Why learn Spanish?
  • Learning Spanish will put your child ahead of the competition in their future in their careers in healthcare, education, international business, politics, public service, sales and so much more.
  • Spanish is the 4th most spoken language in the world and the 2nd most spoken language in the United States.
  • The United States is the fifth largest Spanish-speaking community in the world after Mexico, Colombia, Spain and Argentina
  •  By the year 2025 projections indicate that the Latino population will total roughly 61 million people and will account for almost 1 out of every 5 people living in the U.S.
  • Spanish is the mother tongue of approximately 350 million people in the world. 
 Why at such an early age?
  • Research indicates that from ages 1 through 8 is the best time to introduce a new language to a child. If the 2nd language is introduced early in life children will learn it faster and retain it longer.
  • Being exposed to a 2nd language offers numerous benefits to young children including an improved ability to communicate, better cognitive development, richer cultural awareness, improved academic performance, superior educational opportunities and, ultimately, better jobs.
  • The earlier a child is exposed to a 2nd language the more likely they will speak it with native pronunciation.
  • One recent study found that bilingual children learn to read sooner than their single language counterparts, have increased creative skills and become proficient problem solvers. Another study indicated that bilingual children also performed better on math and verbal sections of standardized tests than single language children.
  • Children have emotional advantages as well. Since they're not as self-conscious as adults, they are not afraid of pronouncing words wrong. They are willing to call out their new foreign words (whether right or wrong) and their spontaneity pays off with a faster fluency adoption.
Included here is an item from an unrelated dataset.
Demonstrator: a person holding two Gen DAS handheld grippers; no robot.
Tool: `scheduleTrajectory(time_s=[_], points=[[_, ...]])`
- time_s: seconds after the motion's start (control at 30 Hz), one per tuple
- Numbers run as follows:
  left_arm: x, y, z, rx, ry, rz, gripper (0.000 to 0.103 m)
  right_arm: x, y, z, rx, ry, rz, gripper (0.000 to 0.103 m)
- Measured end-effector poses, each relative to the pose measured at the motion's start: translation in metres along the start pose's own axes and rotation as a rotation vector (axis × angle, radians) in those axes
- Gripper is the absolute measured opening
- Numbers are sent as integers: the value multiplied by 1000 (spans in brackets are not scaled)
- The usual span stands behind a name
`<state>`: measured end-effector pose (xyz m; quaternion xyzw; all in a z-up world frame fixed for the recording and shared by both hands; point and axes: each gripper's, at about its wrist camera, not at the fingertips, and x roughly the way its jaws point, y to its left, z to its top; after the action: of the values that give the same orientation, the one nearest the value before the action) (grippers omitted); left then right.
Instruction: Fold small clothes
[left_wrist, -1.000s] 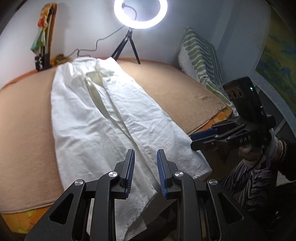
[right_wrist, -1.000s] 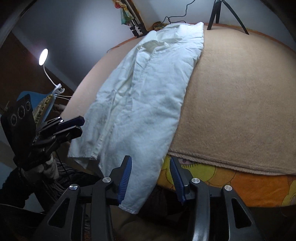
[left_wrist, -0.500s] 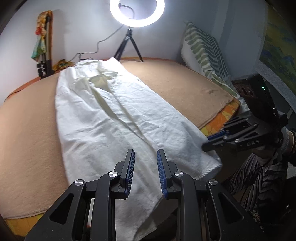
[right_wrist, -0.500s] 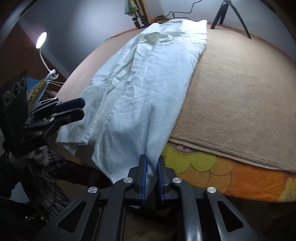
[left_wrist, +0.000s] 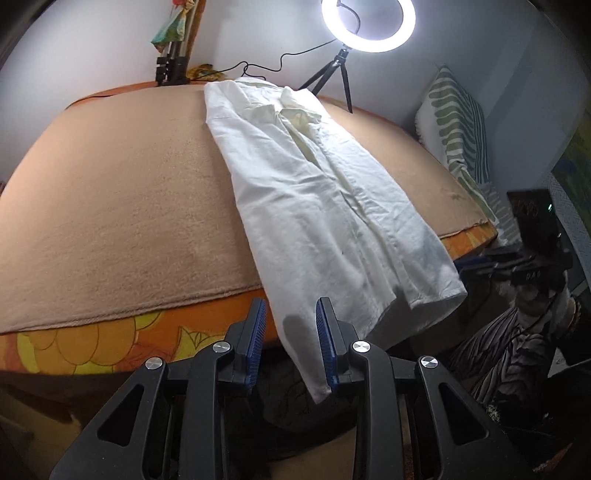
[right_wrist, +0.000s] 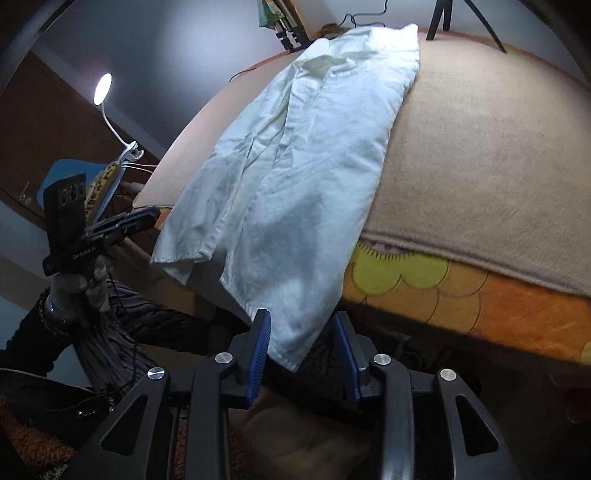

  • There are different areas in the brain controlling different functions in our lives. When we brush our teeth, sign our names or drive a car, we don't consciously think: "move the right hand up and down like this," "capitalize this letter," or "turn the wheel 30 degrees to the left." These are examples of automatic brain function. When children acquire language, this same part of the brain, called the "deep motor area," is what they use, so the language is like second nature. When adults learn a second or third language, their brains operate differently. The window of opportunity to imprint information and skills in the deep motor region of the brain is widest during early childhood and nearly shut by the time we reach about 18. Therefore, adults have to store information elsewhere, in a more active brain region. As a consequence, adults usually think sentences through in a native tongue and then translate them word-by-word, instead of thinking automatically in another language like a child would. Even for people with extensive training in a second language as an adult, who feel their speech is automatic, on a neurological level the brain is still operating differently from a child's.